» **Work instructions**
Needed from the data below: every line from the one with "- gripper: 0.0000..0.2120" up to and including the one with "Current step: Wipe", repeated exactly and with nothing else.

» **Given material**

########

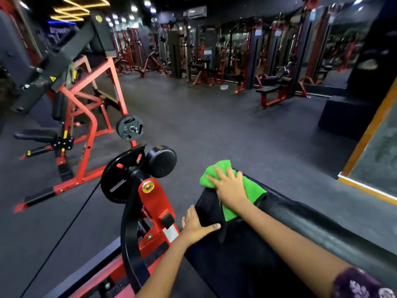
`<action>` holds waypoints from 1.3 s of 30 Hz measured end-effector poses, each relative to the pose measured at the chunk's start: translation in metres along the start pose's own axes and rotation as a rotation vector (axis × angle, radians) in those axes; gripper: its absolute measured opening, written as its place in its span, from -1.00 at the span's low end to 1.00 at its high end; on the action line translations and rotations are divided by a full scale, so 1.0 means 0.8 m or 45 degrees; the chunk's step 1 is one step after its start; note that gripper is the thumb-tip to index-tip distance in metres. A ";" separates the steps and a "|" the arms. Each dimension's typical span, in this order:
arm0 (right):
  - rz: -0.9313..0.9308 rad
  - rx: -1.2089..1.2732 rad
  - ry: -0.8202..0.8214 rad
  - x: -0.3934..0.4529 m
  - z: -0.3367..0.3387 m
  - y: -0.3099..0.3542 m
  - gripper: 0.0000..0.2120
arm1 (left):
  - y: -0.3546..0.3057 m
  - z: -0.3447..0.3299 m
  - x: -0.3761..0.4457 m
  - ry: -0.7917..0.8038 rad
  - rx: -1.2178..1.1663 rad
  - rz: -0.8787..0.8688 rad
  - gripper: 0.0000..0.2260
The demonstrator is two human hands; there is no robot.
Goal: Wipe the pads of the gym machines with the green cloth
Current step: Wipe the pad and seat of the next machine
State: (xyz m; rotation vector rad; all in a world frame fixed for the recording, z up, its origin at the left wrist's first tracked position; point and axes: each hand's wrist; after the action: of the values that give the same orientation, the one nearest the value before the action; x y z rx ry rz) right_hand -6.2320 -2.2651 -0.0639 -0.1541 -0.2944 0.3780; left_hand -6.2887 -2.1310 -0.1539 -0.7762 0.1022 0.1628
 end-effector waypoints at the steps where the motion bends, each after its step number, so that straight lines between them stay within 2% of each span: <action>1: -0.141 0.039 -0.005 0.009 0.008 -0.008 -0.49 | -0.005 0.002 0.006 -0.021 -0.011 -0.007 -0.02; 3: -0.264 0.098 0.028 0.016 0.015 -0.010 -0.50 | -0.019 0.005 0.014 -0.073 -0.059 -0.038 -0.06; 4: -0.202 0.084 0.040 0.012 0.014 -0.007 -0.49 | -0.027 0.005 0.019 -0.081 -0.097 -0.064 -0.05; 7: 0.230 -0.071 0.065 -0.012 0.006 -0.004 -0.47 | -0.048 0.000 0.028 -0.063 -0.108 -0.182 0.09; 8: 0.227 -0.032 0.056 -0.013 0.003 -0.012 -0.48 | -0.049 -0.004 0.028 -0.035 -0.070 -0.190 0.13; 11: -0.246 0.209 0.113 0.016 0.010 -0.049 -0.53 | -0.040 -0.005 0.035 0.003 0.047 -0.224 0.10; 13: -0.513 0.394 0.218 0.035 0.021 -0.065 -0.55 | -0.031 -0.002 0.039 -0.008 -0.028 -0.268 0.04; 14: -0.543 0.386 0.232 0.037 0.024 -0.062 -0.55 | -0.031 0.000 0.038 -0.028 -0.142 -0.258 -0.03; 16: -0.374 0.184 0.149 0.025 0.021 -0.044 -0.54 | -0.032 0.006 0.040 -0.115 -0.454 -0.147 -0.27; 18: 0.023 -0.001 0.034 -0.007 0.010 -0.021 -0.52 | -0.037 0.009 0.043 -0.144 -0.786 -0.046 -0.57; 20: 0.319 -0.086 0.054 -0.023 0.002 -0.020 -0.51 | -0.039 0.008 0.047 -0.175 -0.987 -0.027 -0.73; 21: 0.343 -0.097 0.075 -0.017 0.004 -0.028 -0.52 | -0.038 0.006 0.050 -0.184 -1.016 -0.022 -0.74; 24: 0.090 -0.067 0.084 0.006 0.018 -0.039 -0.58 | -0.038 0.005 0.049 -0.185 -0.980 0.004 -0.70; 26: 0.056 -0.053 0.045 -0.004 0.016 -0.014 -0.59 | -0.041 0.006 0.048 -0.195 -1.039 0.042 -0.69; 29: 0.350 -0.110 0.062 -0.052 -0.015 0.026 -0.59 | -0.046 0.011 0.044 -0.231 -1.031 0.036 -0.71; 32: 0.581 -0.141 0.093 -0.059 -0.012 0.011 -0.63 | -0.048 0.009 0.042 -0.229 -0.908 0.047 -0.68; 34: 0.499 -0.158 0.059 -0.041 0.000 -0.008 -0.62 | -0.042 0.001 0.037 -0.202 -0.795 -0.010 -0.69; 35: 0.343 -0.145 0.029 -0.030 0.005 -0.018 -0.61 | -0.038 -0.003 0.036 -0.197 -0.712 -0.037 -0.69; 37: -0.071 -0.010 -0.013 -0.013 0.014 -0.033 -0.59 | -0.036 -0.005 0.035 -0.151 -0.677 0.046 -0.63; 38: -0.210 0.052 -0.022 -0.010 0.016 -0.033 -0.57 | -0.035 -0.004 0.033 -0.111 -0.698 0.099 -0.58; 39: -0.230 0.054 -0.024 -0.013 0.017 -0.029 -0.55 | -0.037 -0.003 0.029 -0.103 -0.719 0.109 -0.53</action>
State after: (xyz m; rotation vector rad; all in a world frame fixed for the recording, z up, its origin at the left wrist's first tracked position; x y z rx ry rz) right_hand -6.2379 -2.2890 -0.0488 -0.0817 -0.3164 0.2064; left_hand -6.2606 -2.1506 -0.1388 -1.3272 0.0107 0.3106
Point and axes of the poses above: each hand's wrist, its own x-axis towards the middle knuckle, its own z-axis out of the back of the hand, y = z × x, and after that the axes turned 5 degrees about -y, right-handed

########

» **Worked solution**
  - gripper: 0.0000..0.2120
arm1 (left):
  - y: -0.3546..0.3057 m
  - z: -0.3447..0.3299 m
  - x: -0.3761..0.4457 m
  - ry: -0.7917..0.8038 rad
  - rx: -1.2178..1.1663 rad
  - rz: -0.8787..0.8688 rad
  - gripper: 0.0000..0.2260
The demonstrator is two human hands; there is no robot.
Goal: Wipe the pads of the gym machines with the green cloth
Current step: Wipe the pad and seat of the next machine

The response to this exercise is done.